His bath had taken no time at all, especially when he had wiped off the remnants of the night's activities; once again, it seemed, his _loving_ partner had forgotten to wipe down his partner after their noisy coupling session had died down into deep sleep. A sigh left his lips –the first or third or millionth for the day, he'd never truly know– as he buttoned the last button on his smooth shirt and tied up the characteristic bowtie that completed his outfit, before he shuffled tiredly into the adjoining living room. An all-too-small black shirt winked cheekily from its casual position on his couch but he ignored it in favour of food, finding that his stomach's complaints were much more vocal than his overly weak conscience. As always, he ate in relative silence, chewing silently on his half-burnt toast and chugging down his precious milk, before he finally cleaned up after himself and bothered himself with the intruder on his sofa.

Despite having laid down clear rules about leaving personal objects in the house after their time together, he had always left things in Izaya's apartment… but this was probably the first time that he had seen the flea leave anything of his behind. He lifted the dark thing by one tiny sleeve and was on the verge of throwing it out when the smell of flea, of inherent allure and barely-concealed trickery, wafted its way into his sensitive nose. If this had been any other day, where his mind did not pain him and where his heart did not threaten to simply lie down and stop beating, he would've let loose an angry roar and threw it out the window, but such was not the case now. In fact, the more he stared at the accursed thing lying all too innocently in his hand, the more his urge to destroy faded, and the more his urge to bring it close and examine it further waxed.

It came as no surprise to his mind when he eventually sighed, wiped a suspicious accumulation of moisture in his eye, and proceeded to sit on the contaminated sofa, while still clutching the flea-stained shirt in his trembling hand. As he draped the black shirt on the coffee table before him and crossed his shaking arms over his chest, he levelled his darkening gaze at the shirt in front of him, and found more suspicious moisture seeping into his eyes from an unknown well springing to life inside him. If he had taken the time to look at his insides, he may have seen the salty liquid gushing from a prominent crack in his embittered heart, but his sight had been narrowed down until the only thing he could see –or, if he wanted to be more accurate, the only thing he _wanted_ to see– was the taunting article of clothing lying before him.

He was saved from the inner turmoil roiling inside of himself when a soft bout of knocking made itself known at his door. As he shook his head blearily to clear his thoughts and tore his gaze away from the misplaced shirt that mocked him with its very presence, he made his way to the door and hastily threw on his shoes, before he greeted the man at the door and left his apartment. After all, he didn't want to be late for work when his boss had personally come to see him.

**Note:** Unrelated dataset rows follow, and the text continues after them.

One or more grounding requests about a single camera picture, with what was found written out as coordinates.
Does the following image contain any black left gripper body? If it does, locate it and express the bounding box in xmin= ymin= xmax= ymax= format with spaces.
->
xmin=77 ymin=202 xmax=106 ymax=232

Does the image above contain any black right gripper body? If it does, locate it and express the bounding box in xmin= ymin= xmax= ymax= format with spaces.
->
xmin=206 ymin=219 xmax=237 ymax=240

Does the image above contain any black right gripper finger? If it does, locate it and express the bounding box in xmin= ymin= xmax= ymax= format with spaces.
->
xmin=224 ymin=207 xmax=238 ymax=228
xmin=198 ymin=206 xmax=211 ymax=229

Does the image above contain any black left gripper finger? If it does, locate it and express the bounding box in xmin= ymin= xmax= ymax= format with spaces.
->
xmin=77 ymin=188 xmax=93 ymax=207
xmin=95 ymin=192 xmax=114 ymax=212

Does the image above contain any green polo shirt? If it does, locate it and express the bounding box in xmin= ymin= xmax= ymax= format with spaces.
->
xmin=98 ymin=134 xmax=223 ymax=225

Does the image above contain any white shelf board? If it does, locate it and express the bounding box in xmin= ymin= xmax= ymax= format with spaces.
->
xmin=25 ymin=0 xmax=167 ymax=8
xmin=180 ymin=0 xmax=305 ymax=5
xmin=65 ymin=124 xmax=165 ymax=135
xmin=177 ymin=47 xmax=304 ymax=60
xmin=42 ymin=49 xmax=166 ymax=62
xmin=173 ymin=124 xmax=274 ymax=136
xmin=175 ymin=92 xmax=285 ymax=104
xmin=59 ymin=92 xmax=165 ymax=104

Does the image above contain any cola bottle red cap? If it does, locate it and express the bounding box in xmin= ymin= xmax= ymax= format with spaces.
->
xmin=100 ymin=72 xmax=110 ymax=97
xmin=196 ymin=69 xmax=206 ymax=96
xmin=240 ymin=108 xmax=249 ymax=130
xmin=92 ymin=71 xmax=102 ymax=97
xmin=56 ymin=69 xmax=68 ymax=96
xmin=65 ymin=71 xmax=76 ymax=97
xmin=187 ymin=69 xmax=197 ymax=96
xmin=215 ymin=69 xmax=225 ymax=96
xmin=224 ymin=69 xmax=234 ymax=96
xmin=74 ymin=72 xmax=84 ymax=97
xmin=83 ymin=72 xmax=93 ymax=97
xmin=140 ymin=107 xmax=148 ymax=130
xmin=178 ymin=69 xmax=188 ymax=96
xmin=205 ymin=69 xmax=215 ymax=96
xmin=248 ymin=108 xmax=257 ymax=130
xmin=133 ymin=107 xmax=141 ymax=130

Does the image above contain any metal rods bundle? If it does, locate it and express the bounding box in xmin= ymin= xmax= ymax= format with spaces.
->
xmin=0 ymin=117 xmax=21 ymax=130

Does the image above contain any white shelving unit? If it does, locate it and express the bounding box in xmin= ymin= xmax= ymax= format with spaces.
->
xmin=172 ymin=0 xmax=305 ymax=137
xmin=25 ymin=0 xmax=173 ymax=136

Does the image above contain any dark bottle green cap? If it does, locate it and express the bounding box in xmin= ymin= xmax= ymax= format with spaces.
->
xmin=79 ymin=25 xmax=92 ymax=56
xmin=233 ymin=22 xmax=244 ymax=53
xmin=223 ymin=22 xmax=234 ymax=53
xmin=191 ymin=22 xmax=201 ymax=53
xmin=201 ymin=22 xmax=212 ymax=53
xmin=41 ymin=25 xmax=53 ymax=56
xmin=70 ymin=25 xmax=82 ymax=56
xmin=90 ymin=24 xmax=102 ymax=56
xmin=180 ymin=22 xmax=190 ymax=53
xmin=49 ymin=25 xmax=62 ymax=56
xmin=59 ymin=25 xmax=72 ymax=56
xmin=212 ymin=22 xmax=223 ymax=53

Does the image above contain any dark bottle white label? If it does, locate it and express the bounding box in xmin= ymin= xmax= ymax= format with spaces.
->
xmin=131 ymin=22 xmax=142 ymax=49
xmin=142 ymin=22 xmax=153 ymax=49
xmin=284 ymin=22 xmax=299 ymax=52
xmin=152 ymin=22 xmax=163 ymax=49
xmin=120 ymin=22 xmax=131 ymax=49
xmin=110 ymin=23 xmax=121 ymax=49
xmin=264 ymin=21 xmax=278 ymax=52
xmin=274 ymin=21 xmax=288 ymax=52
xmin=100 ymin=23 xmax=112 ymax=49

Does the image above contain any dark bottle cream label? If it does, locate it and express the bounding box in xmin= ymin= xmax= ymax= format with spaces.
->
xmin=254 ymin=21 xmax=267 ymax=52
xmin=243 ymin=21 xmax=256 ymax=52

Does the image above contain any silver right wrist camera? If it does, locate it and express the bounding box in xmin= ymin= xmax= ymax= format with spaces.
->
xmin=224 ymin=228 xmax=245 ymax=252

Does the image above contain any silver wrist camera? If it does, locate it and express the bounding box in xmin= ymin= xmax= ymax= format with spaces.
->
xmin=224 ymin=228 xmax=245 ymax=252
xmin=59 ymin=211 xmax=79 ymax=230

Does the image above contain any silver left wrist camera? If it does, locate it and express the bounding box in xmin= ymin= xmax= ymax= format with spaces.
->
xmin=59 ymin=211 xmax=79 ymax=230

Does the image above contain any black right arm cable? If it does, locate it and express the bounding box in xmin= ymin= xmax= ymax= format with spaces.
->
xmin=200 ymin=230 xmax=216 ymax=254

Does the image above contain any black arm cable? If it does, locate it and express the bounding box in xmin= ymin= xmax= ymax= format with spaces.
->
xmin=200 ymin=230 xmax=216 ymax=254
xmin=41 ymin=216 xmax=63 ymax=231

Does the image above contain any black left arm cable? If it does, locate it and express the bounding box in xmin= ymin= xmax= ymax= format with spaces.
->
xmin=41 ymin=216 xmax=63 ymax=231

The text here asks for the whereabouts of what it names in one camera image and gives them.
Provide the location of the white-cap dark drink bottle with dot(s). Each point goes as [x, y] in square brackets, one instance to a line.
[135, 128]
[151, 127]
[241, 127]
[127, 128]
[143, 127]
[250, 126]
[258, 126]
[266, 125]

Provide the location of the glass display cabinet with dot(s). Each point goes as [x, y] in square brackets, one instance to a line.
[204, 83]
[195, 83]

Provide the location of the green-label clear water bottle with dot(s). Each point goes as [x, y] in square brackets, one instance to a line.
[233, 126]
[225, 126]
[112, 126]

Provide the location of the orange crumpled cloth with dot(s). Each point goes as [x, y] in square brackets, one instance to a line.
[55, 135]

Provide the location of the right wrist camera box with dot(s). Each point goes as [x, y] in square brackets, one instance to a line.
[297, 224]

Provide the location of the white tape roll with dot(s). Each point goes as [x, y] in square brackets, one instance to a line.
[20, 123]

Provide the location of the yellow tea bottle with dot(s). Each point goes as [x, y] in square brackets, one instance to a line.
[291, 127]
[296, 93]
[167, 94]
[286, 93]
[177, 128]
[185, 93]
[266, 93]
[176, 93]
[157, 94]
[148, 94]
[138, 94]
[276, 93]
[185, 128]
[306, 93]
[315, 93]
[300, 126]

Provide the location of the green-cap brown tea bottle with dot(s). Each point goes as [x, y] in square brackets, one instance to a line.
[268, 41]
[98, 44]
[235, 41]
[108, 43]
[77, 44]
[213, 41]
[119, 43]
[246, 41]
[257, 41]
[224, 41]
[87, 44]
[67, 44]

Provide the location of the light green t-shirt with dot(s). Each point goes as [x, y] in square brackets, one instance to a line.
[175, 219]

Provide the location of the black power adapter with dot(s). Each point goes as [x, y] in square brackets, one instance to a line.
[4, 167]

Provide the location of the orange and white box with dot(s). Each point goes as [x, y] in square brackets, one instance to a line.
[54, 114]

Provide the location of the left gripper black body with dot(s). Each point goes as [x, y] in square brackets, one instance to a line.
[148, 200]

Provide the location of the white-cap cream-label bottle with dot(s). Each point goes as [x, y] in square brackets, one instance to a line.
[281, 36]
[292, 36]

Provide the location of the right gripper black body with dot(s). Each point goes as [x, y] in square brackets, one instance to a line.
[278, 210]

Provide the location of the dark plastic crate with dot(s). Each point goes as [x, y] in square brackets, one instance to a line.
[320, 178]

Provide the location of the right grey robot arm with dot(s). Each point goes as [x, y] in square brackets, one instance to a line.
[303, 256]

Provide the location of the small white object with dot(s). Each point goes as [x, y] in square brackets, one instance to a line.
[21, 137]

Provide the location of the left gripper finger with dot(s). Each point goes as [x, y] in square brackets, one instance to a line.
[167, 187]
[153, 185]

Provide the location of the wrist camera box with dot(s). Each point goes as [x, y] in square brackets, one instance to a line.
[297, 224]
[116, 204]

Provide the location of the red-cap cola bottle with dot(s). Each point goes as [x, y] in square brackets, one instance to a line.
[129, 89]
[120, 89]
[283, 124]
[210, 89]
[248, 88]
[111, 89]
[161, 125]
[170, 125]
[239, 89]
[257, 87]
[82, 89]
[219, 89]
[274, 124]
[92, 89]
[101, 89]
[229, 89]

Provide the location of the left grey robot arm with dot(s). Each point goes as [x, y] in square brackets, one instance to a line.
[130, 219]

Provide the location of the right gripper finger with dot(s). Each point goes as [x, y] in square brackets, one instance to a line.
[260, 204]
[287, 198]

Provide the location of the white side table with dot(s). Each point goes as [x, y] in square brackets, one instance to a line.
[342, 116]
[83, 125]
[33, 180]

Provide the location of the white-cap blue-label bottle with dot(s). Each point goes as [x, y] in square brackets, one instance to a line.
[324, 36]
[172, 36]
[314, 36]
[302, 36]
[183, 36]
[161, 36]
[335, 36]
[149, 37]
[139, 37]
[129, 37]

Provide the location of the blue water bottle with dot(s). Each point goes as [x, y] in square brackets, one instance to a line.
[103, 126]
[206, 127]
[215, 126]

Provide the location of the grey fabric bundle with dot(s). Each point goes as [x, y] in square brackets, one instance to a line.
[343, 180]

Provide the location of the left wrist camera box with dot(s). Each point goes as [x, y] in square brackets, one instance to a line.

Though, somewhere deep inside his mind, a snarky voice simply placed his eager willingness to go to work as an excuse to flee the solitary item of clothing that continued to lie abandoned in his home. He brushed away the thought like he used to brush away a certain red-eyed devil's blades, because it was convenient for him. It was convenient for him to push the thoughts until later, like he always did, and it was convenient to blindly go about his job, because that was what was required of him.

It was convenient for him, too, to pretend he knew nothing.  
To pretend that everything was not falling apart around him…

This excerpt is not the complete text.